╭──

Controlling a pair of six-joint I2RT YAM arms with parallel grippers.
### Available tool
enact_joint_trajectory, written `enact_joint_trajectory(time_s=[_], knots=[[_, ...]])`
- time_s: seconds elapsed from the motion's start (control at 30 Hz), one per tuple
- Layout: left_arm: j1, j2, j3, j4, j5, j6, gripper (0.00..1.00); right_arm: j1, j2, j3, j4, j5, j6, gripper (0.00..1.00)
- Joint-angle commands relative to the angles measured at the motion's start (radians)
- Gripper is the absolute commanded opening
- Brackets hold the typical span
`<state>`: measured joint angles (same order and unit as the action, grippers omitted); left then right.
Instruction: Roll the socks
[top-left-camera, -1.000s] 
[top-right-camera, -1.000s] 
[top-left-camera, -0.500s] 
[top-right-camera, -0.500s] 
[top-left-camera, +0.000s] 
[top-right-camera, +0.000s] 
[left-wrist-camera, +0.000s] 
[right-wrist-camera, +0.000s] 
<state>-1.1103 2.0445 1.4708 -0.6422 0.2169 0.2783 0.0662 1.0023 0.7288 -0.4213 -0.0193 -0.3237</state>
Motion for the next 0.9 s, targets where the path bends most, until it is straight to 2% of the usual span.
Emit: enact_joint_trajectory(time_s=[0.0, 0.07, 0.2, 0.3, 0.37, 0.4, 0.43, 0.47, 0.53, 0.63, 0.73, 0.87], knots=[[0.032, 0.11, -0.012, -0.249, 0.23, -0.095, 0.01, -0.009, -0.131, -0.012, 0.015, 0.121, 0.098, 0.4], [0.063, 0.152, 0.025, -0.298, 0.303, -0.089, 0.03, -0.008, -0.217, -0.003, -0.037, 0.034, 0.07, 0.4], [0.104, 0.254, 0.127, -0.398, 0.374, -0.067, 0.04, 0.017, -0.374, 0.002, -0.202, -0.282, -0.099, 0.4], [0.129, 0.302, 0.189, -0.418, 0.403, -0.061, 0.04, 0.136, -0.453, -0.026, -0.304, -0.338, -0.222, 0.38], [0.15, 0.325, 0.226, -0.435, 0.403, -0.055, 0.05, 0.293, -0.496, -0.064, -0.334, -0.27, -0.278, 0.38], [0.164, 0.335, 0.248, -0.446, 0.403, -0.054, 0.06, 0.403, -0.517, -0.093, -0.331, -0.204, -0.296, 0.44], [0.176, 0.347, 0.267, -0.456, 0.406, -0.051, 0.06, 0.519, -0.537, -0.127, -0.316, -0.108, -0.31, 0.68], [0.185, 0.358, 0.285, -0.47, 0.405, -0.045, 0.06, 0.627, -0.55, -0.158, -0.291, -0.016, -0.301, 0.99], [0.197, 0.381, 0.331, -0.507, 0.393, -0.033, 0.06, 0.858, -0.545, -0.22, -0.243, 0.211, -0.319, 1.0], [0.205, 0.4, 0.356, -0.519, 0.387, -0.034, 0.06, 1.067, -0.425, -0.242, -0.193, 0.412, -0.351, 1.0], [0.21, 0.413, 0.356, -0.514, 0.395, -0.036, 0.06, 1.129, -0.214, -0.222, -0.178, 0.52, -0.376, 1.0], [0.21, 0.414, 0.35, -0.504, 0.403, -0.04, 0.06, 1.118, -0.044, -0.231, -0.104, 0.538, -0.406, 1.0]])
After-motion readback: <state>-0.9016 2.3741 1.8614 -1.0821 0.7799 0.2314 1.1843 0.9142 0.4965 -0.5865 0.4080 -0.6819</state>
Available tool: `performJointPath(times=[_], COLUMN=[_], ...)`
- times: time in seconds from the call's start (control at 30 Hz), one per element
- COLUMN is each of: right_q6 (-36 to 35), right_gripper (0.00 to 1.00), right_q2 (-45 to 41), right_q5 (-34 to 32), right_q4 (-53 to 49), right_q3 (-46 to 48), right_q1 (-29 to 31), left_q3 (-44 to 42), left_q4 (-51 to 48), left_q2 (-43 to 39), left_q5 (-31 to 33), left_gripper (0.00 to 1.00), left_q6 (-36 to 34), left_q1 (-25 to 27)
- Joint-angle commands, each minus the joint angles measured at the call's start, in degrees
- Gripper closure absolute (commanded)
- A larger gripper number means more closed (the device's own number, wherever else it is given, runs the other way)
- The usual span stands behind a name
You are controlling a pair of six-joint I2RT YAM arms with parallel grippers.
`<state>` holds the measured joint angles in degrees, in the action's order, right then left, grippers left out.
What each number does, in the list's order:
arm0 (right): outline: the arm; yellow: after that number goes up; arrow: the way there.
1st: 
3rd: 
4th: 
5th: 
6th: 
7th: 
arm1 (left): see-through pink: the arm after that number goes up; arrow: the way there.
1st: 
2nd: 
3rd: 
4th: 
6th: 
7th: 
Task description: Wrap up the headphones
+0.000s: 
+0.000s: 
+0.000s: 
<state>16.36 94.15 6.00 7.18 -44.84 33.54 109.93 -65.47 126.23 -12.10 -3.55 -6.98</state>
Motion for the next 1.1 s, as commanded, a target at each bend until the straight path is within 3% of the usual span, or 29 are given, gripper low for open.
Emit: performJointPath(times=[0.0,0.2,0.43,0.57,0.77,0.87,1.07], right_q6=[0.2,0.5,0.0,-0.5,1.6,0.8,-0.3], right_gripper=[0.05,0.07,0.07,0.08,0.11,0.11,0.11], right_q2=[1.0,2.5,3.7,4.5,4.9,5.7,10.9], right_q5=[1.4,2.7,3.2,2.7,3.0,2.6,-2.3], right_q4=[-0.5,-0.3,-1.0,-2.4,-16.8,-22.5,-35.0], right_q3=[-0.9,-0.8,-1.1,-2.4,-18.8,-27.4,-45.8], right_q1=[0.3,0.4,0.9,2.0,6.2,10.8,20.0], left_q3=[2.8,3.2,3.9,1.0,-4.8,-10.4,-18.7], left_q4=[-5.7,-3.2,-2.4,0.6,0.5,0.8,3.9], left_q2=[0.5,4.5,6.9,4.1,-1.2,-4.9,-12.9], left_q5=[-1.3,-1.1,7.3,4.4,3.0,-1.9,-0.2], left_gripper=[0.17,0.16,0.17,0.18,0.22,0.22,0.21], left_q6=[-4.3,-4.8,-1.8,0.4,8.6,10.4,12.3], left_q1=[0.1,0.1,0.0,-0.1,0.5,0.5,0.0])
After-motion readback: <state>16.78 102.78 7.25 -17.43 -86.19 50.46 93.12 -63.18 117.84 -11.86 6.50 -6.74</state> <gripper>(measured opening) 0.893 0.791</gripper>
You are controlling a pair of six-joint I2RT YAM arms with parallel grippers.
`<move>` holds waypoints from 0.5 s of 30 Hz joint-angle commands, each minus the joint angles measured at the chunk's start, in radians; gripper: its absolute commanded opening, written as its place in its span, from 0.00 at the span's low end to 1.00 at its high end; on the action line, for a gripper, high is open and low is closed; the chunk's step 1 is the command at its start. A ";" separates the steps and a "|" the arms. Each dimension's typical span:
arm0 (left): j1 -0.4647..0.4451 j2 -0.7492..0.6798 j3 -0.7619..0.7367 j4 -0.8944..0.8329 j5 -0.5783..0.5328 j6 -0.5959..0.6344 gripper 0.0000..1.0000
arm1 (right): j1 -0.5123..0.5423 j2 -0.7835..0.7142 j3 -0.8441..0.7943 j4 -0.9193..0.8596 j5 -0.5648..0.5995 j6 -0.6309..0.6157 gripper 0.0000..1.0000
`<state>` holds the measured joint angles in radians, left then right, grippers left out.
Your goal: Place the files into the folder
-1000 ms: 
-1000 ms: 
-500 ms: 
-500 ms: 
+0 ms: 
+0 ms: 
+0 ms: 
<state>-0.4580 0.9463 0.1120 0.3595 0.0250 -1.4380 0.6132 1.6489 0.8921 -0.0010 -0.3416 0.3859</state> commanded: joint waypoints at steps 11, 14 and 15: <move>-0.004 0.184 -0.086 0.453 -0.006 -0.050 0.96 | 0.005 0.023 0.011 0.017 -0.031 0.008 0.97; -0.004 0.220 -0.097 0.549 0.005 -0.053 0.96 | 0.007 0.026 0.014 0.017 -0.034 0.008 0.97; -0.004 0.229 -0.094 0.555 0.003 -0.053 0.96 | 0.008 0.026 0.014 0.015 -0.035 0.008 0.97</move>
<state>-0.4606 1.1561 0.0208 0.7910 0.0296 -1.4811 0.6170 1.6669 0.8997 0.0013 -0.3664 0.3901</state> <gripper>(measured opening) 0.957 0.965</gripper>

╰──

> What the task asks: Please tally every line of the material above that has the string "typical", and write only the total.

> Output for this task: 2